INPUT RECORDS
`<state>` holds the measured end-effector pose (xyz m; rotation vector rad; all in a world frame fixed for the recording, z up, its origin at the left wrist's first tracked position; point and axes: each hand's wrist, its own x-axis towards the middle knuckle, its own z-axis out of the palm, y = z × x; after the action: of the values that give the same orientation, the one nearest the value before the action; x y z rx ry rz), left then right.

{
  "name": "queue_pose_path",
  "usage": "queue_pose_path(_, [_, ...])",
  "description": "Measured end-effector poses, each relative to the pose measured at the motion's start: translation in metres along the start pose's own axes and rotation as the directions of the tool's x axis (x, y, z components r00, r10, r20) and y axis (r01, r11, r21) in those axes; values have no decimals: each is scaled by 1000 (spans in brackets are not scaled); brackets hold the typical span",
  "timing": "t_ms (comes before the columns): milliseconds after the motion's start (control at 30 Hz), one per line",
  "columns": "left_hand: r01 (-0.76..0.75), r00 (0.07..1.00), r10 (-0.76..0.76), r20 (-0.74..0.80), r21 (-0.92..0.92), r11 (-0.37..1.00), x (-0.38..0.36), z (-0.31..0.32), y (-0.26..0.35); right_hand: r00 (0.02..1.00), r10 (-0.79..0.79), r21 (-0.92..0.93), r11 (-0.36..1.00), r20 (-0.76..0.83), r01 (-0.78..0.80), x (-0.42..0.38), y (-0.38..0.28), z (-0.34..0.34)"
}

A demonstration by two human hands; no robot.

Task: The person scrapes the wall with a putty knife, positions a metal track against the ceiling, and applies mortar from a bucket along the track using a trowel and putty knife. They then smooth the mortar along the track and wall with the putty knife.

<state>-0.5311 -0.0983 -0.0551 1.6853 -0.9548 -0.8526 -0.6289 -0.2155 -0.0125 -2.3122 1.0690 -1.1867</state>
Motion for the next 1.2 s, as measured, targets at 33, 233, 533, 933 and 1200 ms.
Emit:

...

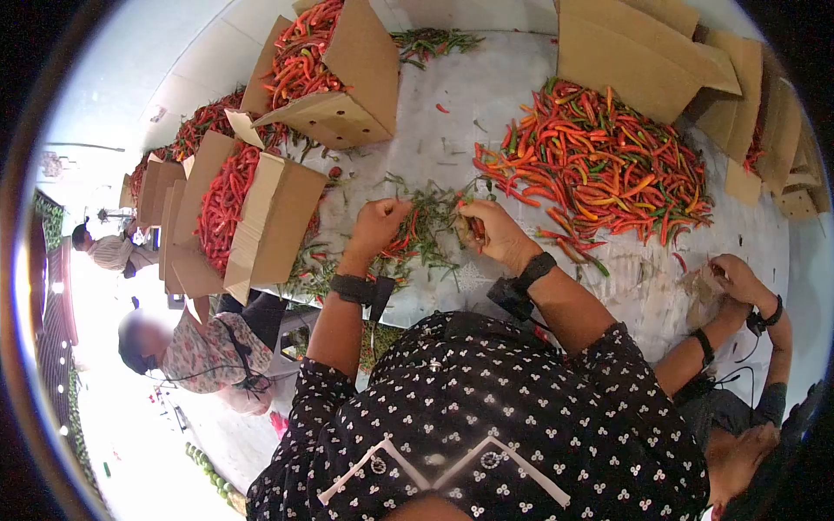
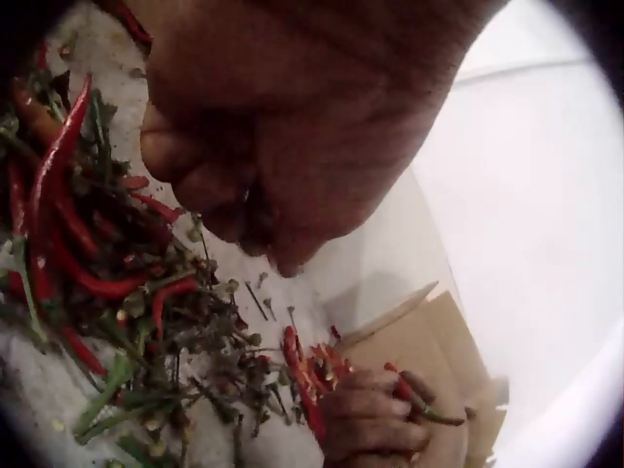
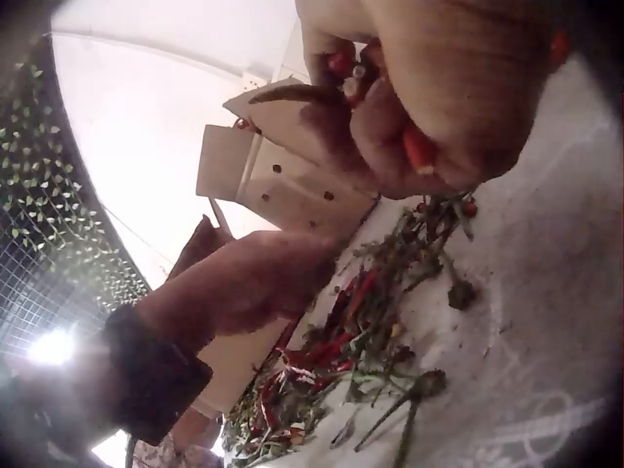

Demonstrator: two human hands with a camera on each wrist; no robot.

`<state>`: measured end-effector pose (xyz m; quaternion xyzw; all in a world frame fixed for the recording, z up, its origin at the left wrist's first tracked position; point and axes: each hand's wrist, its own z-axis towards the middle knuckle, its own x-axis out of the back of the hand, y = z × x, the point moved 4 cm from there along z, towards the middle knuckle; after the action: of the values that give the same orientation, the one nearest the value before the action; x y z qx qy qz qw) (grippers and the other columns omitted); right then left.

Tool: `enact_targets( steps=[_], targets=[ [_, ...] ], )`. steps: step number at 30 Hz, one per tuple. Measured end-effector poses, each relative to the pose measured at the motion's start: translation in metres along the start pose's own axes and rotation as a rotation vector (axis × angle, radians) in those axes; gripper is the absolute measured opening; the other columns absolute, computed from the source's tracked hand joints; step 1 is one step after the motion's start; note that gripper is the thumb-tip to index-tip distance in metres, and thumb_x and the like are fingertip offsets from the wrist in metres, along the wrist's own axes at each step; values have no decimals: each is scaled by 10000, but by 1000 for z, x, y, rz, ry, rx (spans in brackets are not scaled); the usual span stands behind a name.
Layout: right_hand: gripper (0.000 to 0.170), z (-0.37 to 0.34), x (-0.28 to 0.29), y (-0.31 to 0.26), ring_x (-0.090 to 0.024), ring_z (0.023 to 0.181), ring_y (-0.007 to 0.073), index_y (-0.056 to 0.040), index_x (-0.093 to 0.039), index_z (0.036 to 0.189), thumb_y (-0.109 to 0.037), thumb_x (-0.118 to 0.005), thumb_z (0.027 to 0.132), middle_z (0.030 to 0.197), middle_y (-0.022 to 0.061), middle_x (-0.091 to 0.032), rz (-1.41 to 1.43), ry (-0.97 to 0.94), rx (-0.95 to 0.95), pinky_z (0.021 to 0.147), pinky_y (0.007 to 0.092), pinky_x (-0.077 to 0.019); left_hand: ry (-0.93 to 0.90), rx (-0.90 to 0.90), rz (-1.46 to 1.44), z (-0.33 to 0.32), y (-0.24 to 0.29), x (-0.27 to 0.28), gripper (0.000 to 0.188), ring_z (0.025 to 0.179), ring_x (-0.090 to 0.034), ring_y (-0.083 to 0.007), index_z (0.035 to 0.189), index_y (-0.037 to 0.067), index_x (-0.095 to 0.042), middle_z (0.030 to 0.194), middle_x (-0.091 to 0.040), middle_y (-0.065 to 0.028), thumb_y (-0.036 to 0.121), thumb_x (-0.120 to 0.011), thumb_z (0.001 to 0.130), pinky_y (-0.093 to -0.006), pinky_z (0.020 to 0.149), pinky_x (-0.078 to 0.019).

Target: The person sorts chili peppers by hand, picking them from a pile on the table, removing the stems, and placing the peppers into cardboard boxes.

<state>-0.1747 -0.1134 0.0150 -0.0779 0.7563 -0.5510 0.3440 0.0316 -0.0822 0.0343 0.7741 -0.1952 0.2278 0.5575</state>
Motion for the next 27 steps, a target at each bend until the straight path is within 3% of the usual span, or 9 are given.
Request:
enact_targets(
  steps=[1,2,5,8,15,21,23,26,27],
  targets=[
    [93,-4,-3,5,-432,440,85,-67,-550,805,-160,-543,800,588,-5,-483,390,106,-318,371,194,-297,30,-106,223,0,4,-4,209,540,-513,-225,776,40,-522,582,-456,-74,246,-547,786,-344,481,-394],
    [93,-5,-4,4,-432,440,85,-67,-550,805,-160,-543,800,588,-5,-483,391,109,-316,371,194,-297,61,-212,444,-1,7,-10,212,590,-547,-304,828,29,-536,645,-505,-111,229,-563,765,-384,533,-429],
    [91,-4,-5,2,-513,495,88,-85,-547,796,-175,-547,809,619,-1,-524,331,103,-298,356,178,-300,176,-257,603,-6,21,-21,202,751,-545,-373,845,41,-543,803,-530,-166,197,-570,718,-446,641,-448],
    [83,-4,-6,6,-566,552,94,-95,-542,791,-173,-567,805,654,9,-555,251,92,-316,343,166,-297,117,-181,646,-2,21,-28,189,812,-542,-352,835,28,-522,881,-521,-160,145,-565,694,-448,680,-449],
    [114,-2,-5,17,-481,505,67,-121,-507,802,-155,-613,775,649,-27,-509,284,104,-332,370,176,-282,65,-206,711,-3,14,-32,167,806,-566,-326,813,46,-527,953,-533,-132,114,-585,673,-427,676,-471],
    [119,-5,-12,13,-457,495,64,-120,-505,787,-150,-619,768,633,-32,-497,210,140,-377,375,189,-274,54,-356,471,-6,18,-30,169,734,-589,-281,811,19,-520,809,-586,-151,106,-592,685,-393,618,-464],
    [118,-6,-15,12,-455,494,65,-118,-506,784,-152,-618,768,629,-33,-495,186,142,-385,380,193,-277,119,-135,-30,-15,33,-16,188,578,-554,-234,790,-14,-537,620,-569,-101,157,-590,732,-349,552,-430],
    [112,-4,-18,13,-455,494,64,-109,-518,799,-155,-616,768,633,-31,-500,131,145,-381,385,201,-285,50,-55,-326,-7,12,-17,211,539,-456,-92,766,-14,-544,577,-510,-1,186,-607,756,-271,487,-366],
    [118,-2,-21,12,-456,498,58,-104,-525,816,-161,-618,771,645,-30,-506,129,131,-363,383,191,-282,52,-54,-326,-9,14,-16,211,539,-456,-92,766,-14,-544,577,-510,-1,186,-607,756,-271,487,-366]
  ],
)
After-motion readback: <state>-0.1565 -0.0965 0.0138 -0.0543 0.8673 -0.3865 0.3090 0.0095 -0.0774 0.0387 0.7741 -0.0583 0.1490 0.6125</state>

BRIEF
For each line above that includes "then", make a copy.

FINISHED TASK
`<state>` holds the measured end-effector pose (xyz m; rotation vector rad; all in a world frame fixed for the recording, z up, its origin at the left wrist's first tracked position; point and axes: each hand's wrist, its own x-axis towards the middle knuckle, its own z-axis out of the palm, y = z × x; after the action: of the values that give the same orientation, the one nearest the value before the action; x y z rx ry rz), left then right.
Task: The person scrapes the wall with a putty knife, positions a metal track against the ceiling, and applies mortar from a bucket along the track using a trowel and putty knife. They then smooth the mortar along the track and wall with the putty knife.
`<state>`: measured end-effector pose (xyz m; quaternion xyzw; all in a world frame fixed for the recording, z up, its origin at the left wrist's first tracked position; point and axes: each hand's wrist, its own z-axis towards the middle knuckle, its own x-axis out of the back of the hand, y = z × x, the point moved 4 cm from there along z, towards the middle knuckle; after the action: of the values that give the same orientation, the one nearest the value before the action; x y z qx qy qz qw) (grippers and the other columns omitted); right then left.

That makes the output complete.